■ Problem requirements:
Restate word for word the entries below, starting with the line with "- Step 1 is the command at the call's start" and continuing through the line with "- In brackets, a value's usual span". Include both of those lines and no others.

(Source records)
§ §
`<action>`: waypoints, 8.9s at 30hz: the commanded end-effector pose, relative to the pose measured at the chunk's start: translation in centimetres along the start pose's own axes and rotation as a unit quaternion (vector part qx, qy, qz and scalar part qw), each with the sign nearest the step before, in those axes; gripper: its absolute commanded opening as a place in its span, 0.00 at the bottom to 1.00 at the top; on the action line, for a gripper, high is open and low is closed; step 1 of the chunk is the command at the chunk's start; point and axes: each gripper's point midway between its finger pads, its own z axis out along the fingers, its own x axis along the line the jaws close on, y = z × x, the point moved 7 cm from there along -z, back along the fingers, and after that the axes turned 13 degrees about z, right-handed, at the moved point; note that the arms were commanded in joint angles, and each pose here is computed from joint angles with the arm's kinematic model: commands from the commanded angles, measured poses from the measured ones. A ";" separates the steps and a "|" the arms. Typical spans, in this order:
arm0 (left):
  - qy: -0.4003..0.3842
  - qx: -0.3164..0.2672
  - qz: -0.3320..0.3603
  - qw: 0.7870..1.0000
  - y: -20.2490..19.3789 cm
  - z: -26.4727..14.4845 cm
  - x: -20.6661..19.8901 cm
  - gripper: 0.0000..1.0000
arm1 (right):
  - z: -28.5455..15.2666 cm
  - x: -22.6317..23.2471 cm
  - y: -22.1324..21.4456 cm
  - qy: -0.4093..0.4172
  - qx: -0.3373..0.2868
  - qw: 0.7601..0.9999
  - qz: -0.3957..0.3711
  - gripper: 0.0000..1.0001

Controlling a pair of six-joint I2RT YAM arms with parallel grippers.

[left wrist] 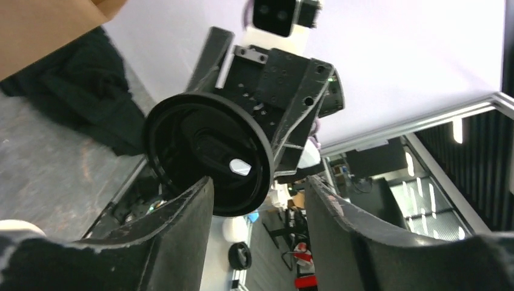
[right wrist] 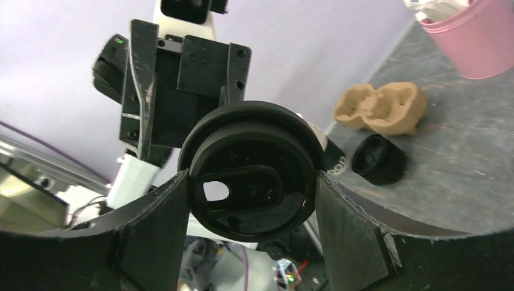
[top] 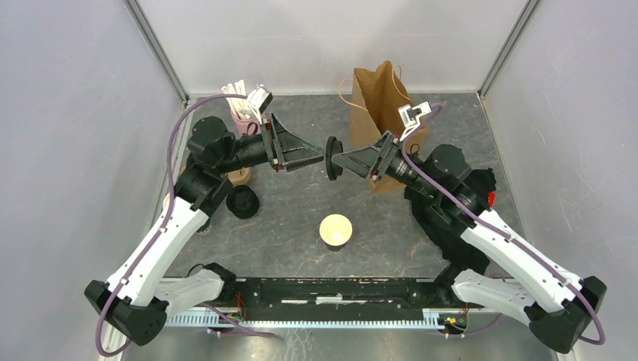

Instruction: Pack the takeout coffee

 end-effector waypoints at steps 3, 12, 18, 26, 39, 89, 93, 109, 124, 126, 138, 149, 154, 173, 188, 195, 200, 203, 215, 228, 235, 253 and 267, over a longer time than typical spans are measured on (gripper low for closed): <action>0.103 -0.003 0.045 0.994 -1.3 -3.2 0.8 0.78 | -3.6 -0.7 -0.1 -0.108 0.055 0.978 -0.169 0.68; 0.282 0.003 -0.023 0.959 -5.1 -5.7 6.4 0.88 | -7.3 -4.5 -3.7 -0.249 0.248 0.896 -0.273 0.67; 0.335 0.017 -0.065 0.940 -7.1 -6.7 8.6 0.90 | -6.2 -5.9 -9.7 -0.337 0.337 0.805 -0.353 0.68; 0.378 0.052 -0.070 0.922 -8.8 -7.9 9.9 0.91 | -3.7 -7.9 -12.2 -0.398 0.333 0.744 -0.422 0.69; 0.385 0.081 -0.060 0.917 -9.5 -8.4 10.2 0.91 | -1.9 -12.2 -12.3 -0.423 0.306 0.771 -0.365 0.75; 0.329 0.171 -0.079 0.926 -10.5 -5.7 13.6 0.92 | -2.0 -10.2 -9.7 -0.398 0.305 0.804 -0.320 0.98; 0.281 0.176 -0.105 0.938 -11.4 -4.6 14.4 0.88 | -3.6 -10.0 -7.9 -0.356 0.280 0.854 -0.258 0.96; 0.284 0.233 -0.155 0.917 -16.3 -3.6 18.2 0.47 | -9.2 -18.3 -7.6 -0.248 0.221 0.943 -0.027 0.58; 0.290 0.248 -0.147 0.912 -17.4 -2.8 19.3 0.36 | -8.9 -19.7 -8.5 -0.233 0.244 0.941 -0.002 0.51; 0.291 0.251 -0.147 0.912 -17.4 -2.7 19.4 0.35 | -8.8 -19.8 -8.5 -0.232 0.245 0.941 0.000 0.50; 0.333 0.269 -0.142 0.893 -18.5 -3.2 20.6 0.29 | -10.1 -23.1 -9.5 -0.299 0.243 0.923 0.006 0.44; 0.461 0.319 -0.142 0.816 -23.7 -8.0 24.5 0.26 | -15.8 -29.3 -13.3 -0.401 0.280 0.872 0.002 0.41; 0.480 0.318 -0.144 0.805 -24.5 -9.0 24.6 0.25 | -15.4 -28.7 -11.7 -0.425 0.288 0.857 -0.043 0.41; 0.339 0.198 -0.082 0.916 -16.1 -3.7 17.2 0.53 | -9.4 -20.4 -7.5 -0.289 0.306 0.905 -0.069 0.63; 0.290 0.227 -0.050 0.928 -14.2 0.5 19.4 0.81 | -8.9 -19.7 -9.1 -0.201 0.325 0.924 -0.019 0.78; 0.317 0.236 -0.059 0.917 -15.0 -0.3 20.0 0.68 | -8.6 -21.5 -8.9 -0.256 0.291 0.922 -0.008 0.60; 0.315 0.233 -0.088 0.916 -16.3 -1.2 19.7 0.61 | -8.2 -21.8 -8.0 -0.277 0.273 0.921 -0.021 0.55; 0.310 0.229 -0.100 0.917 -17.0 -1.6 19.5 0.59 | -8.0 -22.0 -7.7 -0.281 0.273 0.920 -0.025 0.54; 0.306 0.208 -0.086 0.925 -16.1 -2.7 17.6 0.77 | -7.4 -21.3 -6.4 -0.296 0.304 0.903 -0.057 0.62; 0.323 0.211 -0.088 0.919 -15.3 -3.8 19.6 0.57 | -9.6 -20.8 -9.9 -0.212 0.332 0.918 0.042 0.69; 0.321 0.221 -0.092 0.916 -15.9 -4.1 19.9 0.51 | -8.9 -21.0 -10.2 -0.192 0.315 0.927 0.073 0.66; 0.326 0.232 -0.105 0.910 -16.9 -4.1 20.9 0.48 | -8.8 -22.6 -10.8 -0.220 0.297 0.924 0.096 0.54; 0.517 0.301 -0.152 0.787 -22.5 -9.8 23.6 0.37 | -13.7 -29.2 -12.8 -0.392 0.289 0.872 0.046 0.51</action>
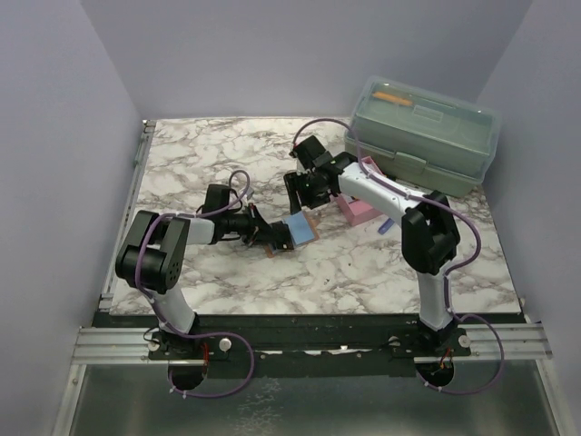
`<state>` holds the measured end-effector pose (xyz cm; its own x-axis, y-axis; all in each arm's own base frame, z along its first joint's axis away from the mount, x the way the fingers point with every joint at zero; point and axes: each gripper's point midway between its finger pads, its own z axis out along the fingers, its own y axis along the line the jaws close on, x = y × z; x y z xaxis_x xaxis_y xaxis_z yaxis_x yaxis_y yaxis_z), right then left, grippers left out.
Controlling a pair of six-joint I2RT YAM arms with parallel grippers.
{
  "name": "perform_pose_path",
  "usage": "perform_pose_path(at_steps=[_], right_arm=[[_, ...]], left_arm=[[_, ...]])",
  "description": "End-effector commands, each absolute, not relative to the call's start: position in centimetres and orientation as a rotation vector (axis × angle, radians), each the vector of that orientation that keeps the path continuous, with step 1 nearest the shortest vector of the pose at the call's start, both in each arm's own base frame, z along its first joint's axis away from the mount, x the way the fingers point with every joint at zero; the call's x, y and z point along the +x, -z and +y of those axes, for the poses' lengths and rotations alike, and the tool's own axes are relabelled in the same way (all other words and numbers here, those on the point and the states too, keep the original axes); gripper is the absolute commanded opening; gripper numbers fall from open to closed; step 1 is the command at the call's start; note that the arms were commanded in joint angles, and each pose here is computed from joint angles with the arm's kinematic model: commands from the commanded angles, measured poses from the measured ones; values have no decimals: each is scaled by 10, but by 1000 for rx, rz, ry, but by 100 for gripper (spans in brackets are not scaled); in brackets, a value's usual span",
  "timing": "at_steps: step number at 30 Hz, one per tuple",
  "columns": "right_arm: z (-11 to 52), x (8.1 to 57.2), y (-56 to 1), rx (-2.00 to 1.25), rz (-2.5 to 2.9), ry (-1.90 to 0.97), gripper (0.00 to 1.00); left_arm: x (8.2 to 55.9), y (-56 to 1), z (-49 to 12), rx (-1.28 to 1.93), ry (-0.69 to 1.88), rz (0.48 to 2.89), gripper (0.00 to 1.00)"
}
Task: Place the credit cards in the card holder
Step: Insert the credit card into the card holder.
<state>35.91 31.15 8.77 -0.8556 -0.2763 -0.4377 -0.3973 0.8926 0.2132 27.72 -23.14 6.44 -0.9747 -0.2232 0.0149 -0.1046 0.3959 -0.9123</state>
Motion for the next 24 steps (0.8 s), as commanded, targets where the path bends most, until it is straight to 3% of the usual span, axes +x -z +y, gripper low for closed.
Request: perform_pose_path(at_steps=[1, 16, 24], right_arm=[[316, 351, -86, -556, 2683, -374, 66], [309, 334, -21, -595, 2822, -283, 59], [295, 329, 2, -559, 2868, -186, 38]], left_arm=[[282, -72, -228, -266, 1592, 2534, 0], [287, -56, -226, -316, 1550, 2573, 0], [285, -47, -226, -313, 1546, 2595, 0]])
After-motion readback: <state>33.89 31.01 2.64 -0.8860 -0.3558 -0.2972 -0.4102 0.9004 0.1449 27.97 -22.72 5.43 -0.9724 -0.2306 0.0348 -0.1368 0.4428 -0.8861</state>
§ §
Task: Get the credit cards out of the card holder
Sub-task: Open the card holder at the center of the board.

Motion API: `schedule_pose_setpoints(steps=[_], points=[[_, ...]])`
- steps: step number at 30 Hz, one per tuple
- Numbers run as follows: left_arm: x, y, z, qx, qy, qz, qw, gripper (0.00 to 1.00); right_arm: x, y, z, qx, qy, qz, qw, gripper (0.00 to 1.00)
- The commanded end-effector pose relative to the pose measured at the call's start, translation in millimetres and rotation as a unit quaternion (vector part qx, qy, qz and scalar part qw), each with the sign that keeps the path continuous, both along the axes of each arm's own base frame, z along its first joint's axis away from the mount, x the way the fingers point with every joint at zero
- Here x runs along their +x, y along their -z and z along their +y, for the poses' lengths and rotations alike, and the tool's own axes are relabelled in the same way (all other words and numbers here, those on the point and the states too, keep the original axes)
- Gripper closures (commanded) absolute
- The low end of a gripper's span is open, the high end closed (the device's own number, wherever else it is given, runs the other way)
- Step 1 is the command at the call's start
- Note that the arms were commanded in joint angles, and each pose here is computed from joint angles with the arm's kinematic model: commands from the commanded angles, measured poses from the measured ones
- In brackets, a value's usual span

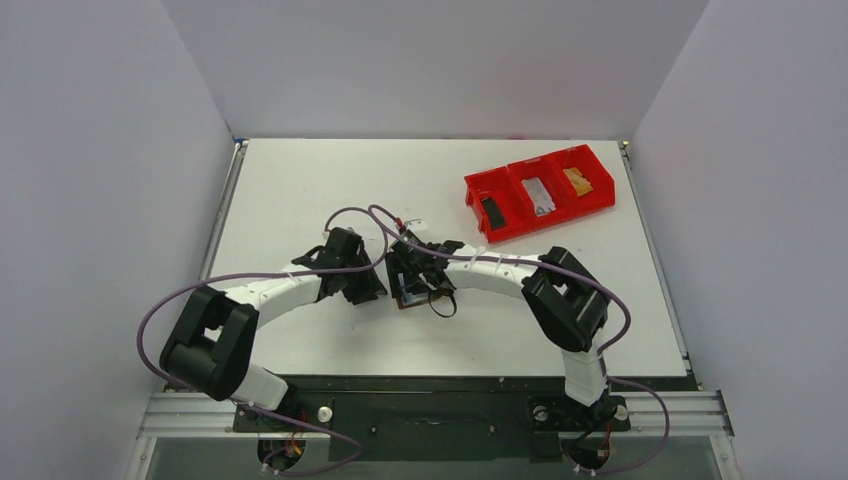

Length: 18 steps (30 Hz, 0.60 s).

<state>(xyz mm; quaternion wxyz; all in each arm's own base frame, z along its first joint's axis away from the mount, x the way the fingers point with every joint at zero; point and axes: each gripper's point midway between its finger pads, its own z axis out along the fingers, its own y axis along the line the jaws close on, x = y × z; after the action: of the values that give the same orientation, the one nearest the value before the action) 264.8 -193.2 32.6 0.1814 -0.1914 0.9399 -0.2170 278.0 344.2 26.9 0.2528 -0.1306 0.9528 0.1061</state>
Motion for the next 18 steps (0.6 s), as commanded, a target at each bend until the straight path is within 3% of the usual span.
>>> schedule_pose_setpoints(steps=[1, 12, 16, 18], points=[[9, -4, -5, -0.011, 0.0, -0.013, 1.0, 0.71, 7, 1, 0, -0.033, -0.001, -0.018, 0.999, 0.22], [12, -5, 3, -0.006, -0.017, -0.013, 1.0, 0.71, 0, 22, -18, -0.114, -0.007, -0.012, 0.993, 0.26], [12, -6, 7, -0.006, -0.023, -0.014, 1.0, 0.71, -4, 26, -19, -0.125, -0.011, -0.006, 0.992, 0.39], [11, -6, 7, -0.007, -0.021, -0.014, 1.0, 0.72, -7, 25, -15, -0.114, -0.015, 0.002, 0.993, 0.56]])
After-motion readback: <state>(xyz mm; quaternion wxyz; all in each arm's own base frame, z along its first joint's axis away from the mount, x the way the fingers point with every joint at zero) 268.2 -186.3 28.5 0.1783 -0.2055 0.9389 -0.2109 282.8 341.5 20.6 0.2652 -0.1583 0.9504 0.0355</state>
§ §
■ Solution:
- Step 1 is the command at the call's start
- Note that the arms were commanded in joint angles, and each pose here is computed from joint angles with the arm's kinematic model: commands from the commanded angles, measured poses from the measured ones
- In brackets, a value's usual span

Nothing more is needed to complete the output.